• _TASK DIRECTIONS_
Across the data below, in how many lines does the word "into" appear? Give only the number.

[Saved data entries]
○ ○ ○ ○ ○

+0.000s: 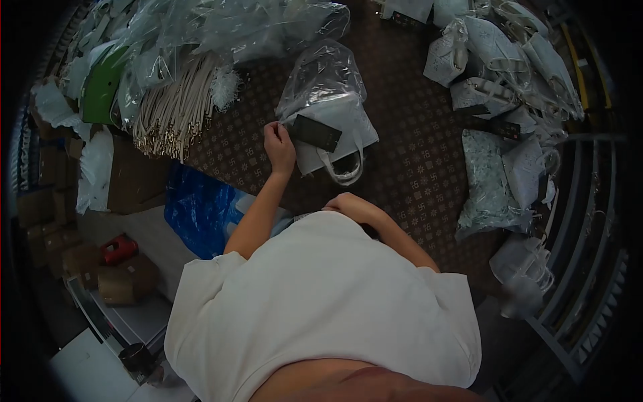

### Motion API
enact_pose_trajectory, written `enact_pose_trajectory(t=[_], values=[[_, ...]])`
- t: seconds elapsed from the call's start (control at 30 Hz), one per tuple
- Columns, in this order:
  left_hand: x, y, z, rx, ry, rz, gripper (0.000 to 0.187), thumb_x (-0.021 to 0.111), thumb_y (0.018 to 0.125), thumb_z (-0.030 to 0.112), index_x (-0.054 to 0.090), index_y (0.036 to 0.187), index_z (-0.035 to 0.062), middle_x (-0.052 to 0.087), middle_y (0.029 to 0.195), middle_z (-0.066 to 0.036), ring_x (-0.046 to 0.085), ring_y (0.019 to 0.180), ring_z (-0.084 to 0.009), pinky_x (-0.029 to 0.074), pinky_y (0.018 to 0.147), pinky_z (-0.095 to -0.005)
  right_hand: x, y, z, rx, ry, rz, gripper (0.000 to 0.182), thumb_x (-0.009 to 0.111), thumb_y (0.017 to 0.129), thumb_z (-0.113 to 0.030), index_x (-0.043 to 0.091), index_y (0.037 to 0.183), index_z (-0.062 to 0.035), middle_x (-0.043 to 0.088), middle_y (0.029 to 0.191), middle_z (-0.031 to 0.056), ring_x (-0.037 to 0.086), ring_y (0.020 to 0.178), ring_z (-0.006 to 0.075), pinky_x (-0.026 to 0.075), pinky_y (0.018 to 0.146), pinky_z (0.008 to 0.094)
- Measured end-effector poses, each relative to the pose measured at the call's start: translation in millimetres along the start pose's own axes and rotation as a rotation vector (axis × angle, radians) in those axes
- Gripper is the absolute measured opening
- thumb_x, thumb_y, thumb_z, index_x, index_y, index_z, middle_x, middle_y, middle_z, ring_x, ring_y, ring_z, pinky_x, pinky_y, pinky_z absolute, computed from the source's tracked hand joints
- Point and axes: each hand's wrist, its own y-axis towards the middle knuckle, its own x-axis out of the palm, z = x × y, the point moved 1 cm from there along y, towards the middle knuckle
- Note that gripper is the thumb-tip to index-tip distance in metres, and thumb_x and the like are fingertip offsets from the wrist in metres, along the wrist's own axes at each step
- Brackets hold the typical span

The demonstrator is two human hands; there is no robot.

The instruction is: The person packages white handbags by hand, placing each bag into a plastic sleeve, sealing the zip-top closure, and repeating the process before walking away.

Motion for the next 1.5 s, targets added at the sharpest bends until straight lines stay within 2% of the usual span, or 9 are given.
enact_pose_trajectory(t=[0.07,0.13,0.23,0.33,0.47,0.57,0.83,1.0,1.5], values=[[-0.9,4.7,-7.7,-0.006,0.035,-0.025,0.017,0.044,0.087,0.013,0.048,0.093,-0.0025,0.053,0.082,-0.016,0.052,0.071,-0.0248,0.042,0.065,-0.0328,-30.0,-5.9,-28.4,0.004,0.045,-0.001,0.027,0.058,0.079,-0.019,0.059,0.102,-0.0044,0.056,0.11,0.0115,0.054,0.096,0.0322,0.043,0.081,0.0344],[1.7,2.8,-16.0,0.042,0.027,-0.026,0.015,0.045,0.087,0.011,0.048,0.093,-0.0021,0.052,0.08,-0.015,0.051,0.069,-0.0234,0.041,0.064,-0.0322,-54.6,5.7,-33.4,-0.529,-0.322,0.791,0.043,0.062,0.073,-0.024,0.054,0.11,-0.0027,0.048,0.122,0.0105,0.045,0.112,0.0293,0.037,0.091,0.0376],[0.5,-0.1,-7.5,0.06,0.051,-0.039,0.012,0.047,0.084,0.008,0.049,0.092,-0.0008,0.052,0.08,-0.015,0.051,0.071,-0.0262,0.042,0.066,-0.0341,-52.6,46.6,-10.4,-0.373,-0.819,0.766,0.052,0.063,0.072,-0.023,0.049,0.115,0.001,0.039,0.13,0.0134,0.038,0.119,0.0299,0.03,0.098,0.0413],[-11.6,-5.8,-13.8,0.631,0.221,-0.195,0.013,0.051,0.079,0.004,0.049,0.091,0.0005,0.051,0.08,-0.014,0.051,0.074,-0.0308,0.042,0.068,-0.0376,-52.5,76.8,4.0,-0.297,-0.657,0.959,0.055,0.06,0.073,-0.022,0.044,0.117,0.0063,0.031,0.134,0.0189,0.031,0.123,0.0322,0.023,0.102,0.0438],[-21.6,-39.0,-20.7,0.698,0.314,-0.503,0.017,0.055,0.075,0.004,0.05,0.09,0.0014,0.051,0.085,-0.015,0.049,0.079,-0.0348,0.041,0.07,-0.0408,-55.8,95.4,-0.2,-0.132,-0.549,1.197,0.048,0.054,0.078,-0.016,0.042,0.118,0.0077,0.034,0.131,0.0206,0.034,0.121,0.0339,0.023,0.102,0.0433],[-22.2,-46.0,-33.6,0.334,0.256,-0.498,0.021,0.057,0.074,0.007,0.049,0.092,0.0017,0.05,0.089,-0.015,0.049,0.081,-0.0339,0.041,0.072,-0.0391,-53.3,80.1,17.1,-0.399,-0.212,1.13,0.047,0.06,0.072,-0.008,0.046,0.114,0.0066,0.034,0.13,0.0216,0.033,0.12,0.0366,0.026,0.099,0.0454],[-3.0,-46.3,-36.7,-0.414,-0.147,-0.33,0.054,0.063,0.078,0.026,0.039,0.118,-0.0021,0.048,0.111,-0.015,0.047,0.104,-0.0237,0.037,0.089,-0.0321,-111.2,21.9,39.8,-0.073,-0.477,1.476,0.035,0.062,0.076,-0.012,0.051,0.106,0.002,0.05,0.111,0.0165,0.049,0.098,0.0328,0.04,0.087,0.0351],[21.5,-29.9,-43.4,-0.485,-0.3,-0.362,0.063,0.064,0.078,0.025,0.033,0.126,-0.0009,0.047,0.116,-0.015,0.046,0.106,-0.022,0.036,0.09,-0.0307,-186.9,76.1,69.5,-0.277,0.801,0.837,0.039,0.051,0.087,-0.02,0.046,0.119,0.0008,0.054,0.11,0.0143,0.051,0.099,0.0165,0.04,0.085,0.0258],[-109.4,-107.3,-33.3,-0.814,-0.265,-0.812,0.045,0.046,0.088,0.03,0.042,0.122,0.0004,0.051,0.114,-0.012,0.047,0.103,-0.0181,0.034,0.092,-0.0286,30.1,-58.2,72.0,-0.047,-0.049,1.043,0.029,0.06,0.074,-0.001,0.055,0.103,-0.0012,0.049,0.074,0.0091,0.048,0.063,0.016,0.041,0.056,0.0247]])
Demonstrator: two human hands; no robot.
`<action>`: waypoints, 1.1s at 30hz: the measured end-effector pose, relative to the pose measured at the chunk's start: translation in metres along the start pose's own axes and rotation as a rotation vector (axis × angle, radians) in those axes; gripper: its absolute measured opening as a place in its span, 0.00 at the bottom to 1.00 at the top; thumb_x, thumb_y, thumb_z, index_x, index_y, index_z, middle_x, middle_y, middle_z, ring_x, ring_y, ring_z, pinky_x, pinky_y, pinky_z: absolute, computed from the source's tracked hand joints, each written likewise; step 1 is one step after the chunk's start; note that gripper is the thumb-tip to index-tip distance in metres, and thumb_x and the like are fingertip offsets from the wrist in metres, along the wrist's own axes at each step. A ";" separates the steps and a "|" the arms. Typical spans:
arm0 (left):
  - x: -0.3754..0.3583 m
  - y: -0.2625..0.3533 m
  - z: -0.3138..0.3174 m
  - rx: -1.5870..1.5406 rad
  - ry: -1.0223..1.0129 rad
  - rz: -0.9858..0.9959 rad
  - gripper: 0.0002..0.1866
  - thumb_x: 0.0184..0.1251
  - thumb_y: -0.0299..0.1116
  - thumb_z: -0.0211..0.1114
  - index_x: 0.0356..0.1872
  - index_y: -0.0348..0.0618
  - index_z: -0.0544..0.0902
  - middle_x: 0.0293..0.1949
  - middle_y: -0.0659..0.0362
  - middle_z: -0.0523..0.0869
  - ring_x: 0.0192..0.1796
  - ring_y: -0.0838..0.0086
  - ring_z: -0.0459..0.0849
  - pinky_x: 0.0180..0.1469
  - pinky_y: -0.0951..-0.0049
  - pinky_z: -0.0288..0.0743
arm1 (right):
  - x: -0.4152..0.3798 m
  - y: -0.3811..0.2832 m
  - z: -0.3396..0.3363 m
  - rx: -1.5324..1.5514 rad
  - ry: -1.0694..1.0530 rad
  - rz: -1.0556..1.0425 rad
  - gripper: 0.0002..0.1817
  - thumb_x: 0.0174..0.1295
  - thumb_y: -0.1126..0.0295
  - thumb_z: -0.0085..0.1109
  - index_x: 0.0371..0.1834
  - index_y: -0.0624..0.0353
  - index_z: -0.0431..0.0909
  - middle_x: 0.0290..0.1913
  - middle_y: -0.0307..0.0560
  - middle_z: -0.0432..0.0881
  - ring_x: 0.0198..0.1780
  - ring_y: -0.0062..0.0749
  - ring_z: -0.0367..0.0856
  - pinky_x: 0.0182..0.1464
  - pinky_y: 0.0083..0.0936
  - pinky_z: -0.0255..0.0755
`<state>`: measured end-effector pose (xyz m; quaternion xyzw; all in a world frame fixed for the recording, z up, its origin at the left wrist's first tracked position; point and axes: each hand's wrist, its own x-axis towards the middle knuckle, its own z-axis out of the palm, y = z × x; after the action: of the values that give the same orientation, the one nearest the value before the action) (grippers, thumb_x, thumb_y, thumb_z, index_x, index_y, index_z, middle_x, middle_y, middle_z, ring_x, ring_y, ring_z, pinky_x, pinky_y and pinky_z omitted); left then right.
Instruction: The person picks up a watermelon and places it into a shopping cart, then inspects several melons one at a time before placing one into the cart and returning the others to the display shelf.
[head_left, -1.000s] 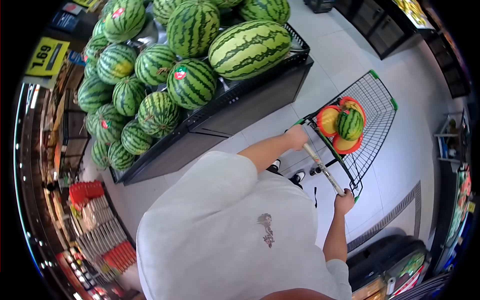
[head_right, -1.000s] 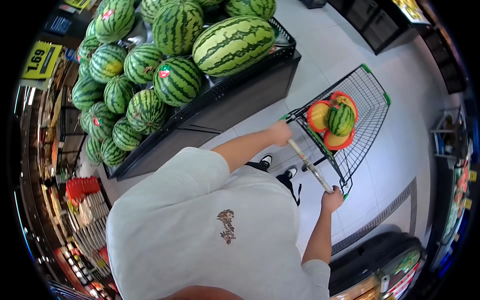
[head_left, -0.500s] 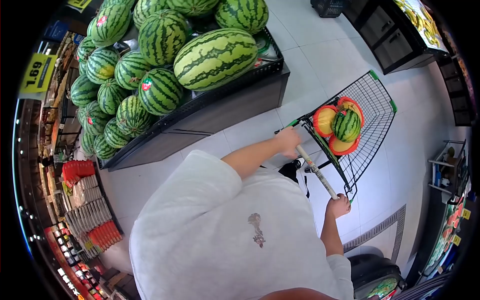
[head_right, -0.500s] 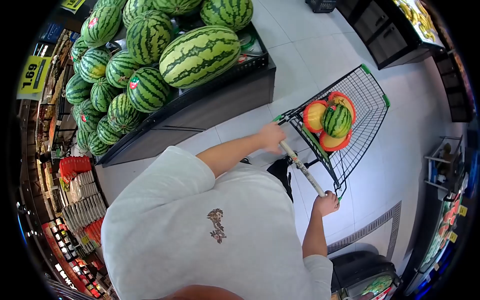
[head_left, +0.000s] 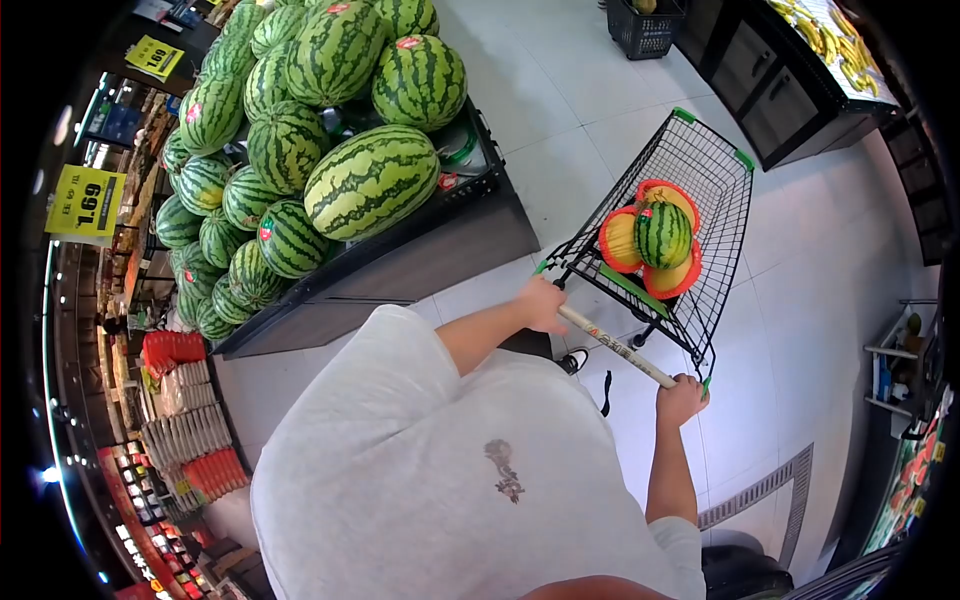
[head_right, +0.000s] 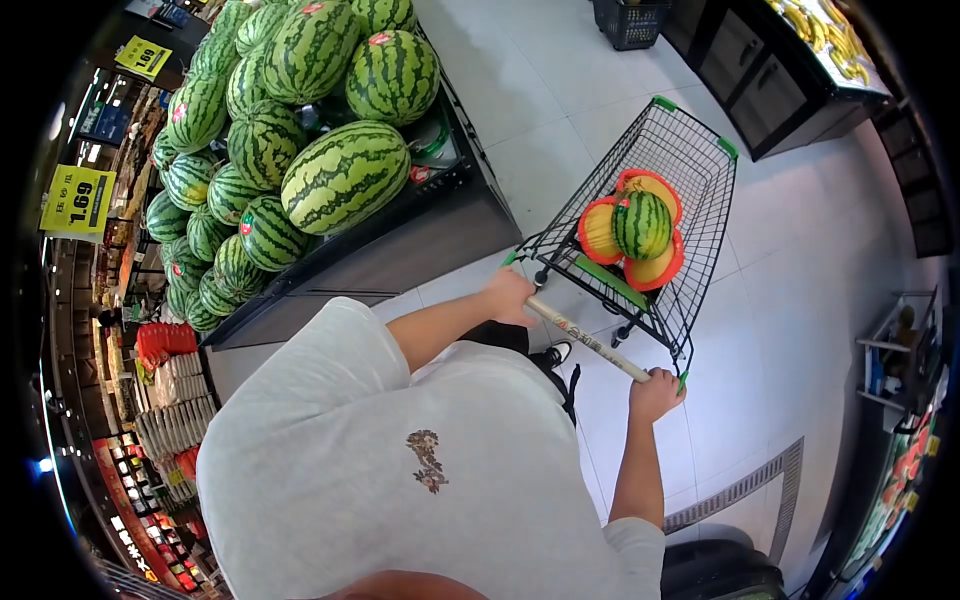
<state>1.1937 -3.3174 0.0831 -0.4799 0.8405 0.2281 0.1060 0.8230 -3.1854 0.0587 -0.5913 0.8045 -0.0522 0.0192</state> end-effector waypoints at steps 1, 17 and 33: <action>0.000 -0.005 0.002 -0.006 0.011 -0.030 0.28 0.45 0.62 0.70 0.34 0.47 0.88 0.35 0.51 0.89 0.44 0.52 0.87 0.56 0.54 0.73 | 0.007 -0.004 0.003 0.008 0.011 -0.026 0.04 0.55 0.66 0.67 0.31 0.51 0.88 0.41 0.39 0.87 0.52 0.38 0.80 0.71 0.49 0.59; 0.058 0.035 0.016 -0.162 0.197 -0.217 0.43 0.52 0.81 0.60 0.22 0.43 0.88 0.24 0.49 0.86 0.31 0.50 0.87 0.42 0.54 0.77 | 0.145 0.056 0.000 0.021 -0.401 -0.288 0.23 0.50 0.43 0.72 0.39 0.49 0.90 0.45 0.42 0.89 0.55 0.44 0.81 0.71 0.56 0.57; 0.100 0.031 -0.040 -0.174 0.162 -0.398 0.45 0.56 0.83 0.56 0.31 0.43 0.91 0.34 0.49 0.90 0.44 0.54 0.88 0.57 0.57 0.76 | 0.294 0.027 -0.008 -0.148 -0.708 -0.369 0.49 0.55 0.16 0.46 0.49 0.52 0.89 0.56 0.52 0.88 0.62 0.53 0.81 0.68 0.57 0.62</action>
<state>1.1174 -3.3996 0.0874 -0.6602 0.7123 0.2350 0.0394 0.7088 -3.4570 0.0726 -0.7071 0.6301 0.2100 0.2427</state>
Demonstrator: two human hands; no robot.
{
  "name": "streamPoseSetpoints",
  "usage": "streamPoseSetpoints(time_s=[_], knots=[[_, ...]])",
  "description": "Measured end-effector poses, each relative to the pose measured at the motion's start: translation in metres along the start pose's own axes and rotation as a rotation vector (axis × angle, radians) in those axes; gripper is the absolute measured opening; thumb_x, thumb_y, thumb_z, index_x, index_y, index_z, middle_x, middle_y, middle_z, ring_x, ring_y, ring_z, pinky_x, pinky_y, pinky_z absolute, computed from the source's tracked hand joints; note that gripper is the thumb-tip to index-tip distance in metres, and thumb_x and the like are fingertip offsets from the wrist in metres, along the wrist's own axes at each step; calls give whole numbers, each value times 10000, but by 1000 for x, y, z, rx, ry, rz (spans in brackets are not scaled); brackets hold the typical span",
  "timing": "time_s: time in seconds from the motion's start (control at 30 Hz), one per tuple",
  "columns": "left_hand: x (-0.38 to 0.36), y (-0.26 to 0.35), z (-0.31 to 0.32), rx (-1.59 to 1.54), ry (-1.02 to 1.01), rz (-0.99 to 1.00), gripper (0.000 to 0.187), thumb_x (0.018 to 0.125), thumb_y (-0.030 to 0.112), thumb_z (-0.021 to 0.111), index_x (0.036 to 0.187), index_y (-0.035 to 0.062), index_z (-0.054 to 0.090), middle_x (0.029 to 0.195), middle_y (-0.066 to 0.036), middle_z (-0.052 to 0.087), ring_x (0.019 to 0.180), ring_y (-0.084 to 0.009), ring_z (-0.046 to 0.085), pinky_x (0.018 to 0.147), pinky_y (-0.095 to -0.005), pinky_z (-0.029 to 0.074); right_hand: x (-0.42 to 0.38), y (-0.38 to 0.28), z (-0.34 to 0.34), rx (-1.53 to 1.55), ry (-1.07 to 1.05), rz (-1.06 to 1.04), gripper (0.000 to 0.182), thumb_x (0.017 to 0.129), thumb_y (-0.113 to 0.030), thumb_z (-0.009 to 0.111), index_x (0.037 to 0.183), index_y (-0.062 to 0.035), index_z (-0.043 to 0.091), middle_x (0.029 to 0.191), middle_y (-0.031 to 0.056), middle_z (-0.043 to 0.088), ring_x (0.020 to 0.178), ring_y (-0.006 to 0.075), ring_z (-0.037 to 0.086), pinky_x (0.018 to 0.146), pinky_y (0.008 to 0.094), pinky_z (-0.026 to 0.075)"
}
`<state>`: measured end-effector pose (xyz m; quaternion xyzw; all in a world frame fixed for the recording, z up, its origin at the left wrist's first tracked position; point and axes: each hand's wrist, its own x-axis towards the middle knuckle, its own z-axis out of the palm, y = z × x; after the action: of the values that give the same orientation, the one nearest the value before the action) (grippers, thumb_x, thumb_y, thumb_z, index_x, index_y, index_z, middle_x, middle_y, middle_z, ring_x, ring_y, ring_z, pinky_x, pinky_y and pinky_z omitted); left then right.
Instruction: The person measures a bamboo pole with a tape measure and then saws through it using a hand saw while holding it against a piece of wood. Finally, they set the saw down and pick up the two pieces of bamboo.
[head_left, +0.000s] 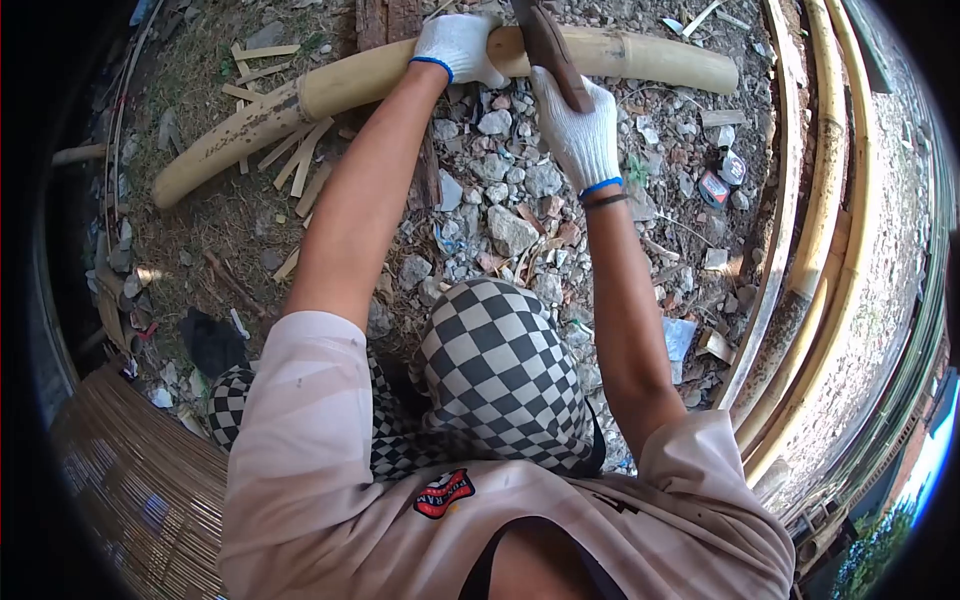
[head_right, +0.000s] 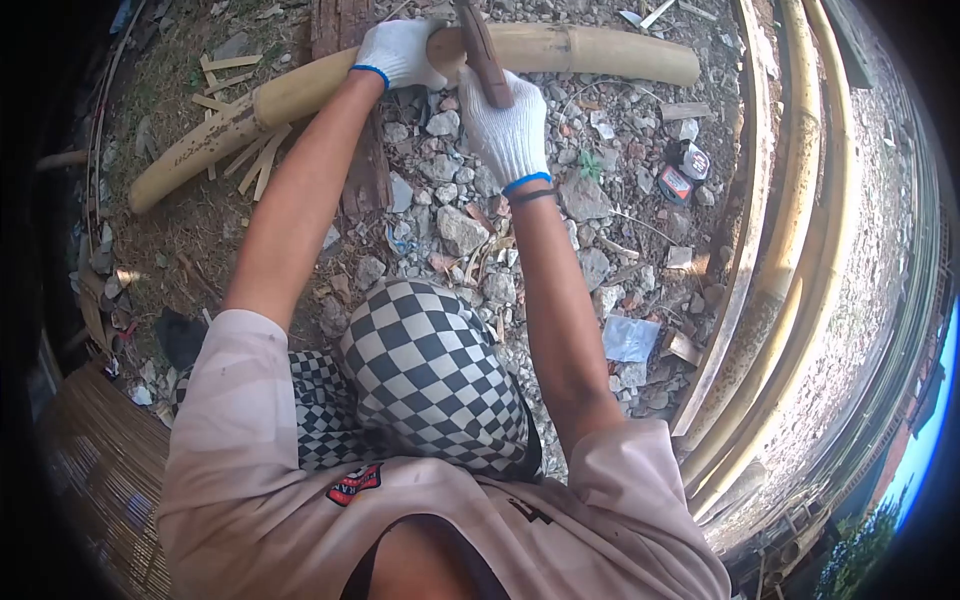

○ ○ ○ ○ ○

• _OUTPUT_
2